What is needed =>
Where the data below contains pictures, omit them; output the rest word for word.

--------------------

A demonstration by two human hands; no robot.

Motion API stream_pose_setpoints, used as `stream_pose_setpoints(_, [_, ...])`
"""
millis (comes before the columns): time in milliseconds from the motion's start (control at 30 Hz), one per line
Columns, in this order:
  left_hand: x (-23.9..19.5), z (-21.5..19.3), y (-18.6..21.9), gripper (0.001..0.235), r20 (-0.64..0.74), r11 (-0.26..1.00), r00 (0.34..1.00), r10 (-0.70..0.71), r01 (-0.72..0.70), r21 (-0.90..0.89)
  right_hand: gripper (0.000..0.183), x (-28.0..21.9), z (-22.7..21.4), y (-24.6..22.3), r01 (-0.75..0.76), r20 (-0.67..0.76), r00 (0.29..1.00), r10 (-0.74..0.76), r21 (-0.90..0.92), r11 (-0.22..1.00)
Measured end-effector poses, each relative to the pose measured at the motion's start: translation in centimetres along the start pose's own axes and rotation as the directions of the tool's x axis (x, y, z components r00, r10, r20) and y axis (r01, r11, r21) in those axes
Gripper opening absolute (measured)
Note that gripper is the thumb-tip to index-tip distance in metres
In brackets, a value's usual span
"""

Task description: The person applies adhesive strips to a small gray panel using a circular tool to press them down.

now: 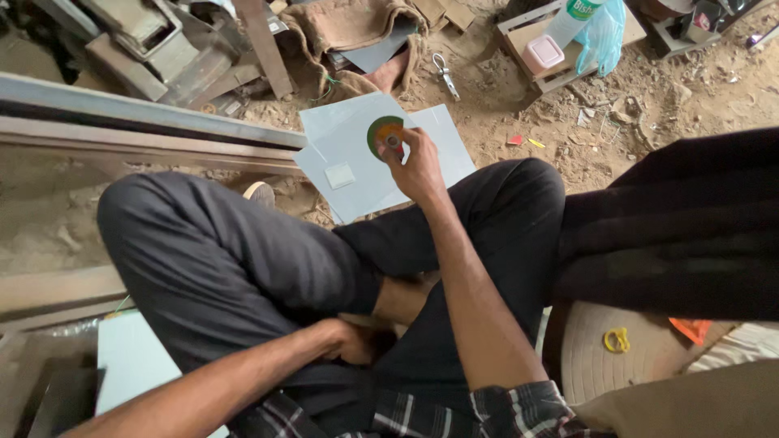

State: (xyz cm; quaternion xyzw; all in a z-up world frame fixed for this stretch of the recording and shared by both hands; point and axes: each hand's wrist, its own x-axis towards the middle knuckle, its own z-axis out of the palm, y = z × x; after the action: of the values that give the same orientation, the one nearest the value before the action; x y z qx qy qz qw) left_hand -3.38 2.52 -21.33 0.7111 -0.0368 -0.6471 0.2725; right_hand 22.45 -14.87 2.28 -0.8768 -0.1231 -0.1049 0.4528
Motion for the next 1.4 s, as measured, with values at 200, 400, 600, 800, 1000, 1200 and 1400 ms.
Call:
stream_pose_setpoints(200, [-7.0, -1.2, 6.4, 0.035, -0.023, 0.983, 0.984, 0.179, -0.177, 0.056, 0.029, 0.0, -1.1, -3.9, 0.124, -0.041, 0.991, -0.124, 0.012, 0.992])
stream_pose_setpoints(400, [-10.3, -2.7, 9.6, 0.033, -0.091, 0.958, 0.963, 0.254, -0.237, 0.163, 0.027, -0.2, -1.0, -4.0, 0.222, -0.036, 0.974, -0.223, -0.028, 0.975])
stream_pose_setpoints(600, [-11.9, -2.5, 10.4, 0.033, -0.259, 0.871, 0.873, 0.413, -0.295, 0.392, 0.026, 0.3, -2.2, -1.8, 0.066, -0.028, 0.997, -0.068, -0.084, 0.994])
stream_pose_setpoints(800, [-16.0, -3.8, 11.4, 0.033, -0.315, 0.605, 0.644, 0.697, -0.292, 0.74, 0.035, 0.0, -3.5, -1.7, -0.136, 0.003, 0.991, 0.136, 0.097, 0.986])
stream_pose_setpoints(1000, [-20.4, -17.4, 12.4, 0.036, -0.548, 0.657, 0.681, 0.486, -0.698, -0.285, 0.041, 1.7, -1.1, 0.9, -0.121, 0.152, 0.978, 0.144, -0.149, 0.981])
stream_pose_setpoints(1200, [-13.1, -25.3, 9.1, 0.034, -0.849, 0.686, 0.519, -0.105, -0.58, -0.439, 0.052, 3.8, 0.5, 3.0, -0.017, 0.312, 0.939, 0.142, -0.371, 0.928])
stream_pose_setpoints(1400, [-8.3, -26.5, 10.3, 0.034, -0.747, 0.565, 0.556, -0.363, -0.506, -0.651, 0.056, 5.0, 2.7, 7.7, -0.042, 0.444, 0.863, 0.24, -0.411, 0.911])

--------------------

Exercise result =>
A demonstration by two human hands; no robot.

Motion API stream_pose_setpoints, used as `stream_pose_setpoints(_, [_, ...])`
"""
millis (comes before the columns): time in milliseconds from the motion's start (control at 30 Hz), one per line
Columns, in this order:
  left_hand: x (-23.9..19.5), z (-21.5..19.3), y (-18.6..21.9), gripper (0.001..0.235), r20 (-0.64..0.74), r11 (-0.26..1.00), r00 (0.34..1.00), r10 (-0.70..0.71), r01 (-0.72..0.70), r21 (-0.90..0.89)
  right_hand: gripper (0.000..0.183), x (-28.0..21.9), z (-22.7..21.4), y (-24.6..22.3), r01 (-0.75..0.76), r20 (-0.67..0.76), r00 (0.29..1.00), r10 (-0.74..0.76), r21 (-0.90..0.92), r11 (-0.22..1.00)
Measured end-effector poses, each relative to the pose measured at the motion's start: translation in centimetres along the start pose's own axes and rotation as the directions of the tool's x axis (x, y, z components r00, r10, r20) and y axis (r01, r11, r21) in those axes
Gripper opening absolute (measured)
Note that gripper is the thumb-tip to index-tip distance in metres
In brackets, a value's usual span
"""

Task description: The person applies adhesive strips to a small gray panel using a circular tool to press them down.

now: 

State: (xyz cm; quaternion xyzw; all in a z-up world frame fixed for this stretch of the recording and shared by both hands; point and axes: each hand's wrist, its own x-axis towards the middle knuckle, its own z-axis out of the palm, y = z × x; after the action: of the values that give the same orientation, the one nearest the value before the action; x y z qx qy qz qw) left_hand -3.38 2.52 -21.33 0.7111 -0.0368 -0.6471 0.2725; right_hand 22.45 -14.87 2.28 -0.8768 -0.1231 -0.1049 0.4528
Motion for the next 1.4 s, as measured, with values at 200, 400, 600, 800, 1000, 1200 and 1400 ms.
Call:
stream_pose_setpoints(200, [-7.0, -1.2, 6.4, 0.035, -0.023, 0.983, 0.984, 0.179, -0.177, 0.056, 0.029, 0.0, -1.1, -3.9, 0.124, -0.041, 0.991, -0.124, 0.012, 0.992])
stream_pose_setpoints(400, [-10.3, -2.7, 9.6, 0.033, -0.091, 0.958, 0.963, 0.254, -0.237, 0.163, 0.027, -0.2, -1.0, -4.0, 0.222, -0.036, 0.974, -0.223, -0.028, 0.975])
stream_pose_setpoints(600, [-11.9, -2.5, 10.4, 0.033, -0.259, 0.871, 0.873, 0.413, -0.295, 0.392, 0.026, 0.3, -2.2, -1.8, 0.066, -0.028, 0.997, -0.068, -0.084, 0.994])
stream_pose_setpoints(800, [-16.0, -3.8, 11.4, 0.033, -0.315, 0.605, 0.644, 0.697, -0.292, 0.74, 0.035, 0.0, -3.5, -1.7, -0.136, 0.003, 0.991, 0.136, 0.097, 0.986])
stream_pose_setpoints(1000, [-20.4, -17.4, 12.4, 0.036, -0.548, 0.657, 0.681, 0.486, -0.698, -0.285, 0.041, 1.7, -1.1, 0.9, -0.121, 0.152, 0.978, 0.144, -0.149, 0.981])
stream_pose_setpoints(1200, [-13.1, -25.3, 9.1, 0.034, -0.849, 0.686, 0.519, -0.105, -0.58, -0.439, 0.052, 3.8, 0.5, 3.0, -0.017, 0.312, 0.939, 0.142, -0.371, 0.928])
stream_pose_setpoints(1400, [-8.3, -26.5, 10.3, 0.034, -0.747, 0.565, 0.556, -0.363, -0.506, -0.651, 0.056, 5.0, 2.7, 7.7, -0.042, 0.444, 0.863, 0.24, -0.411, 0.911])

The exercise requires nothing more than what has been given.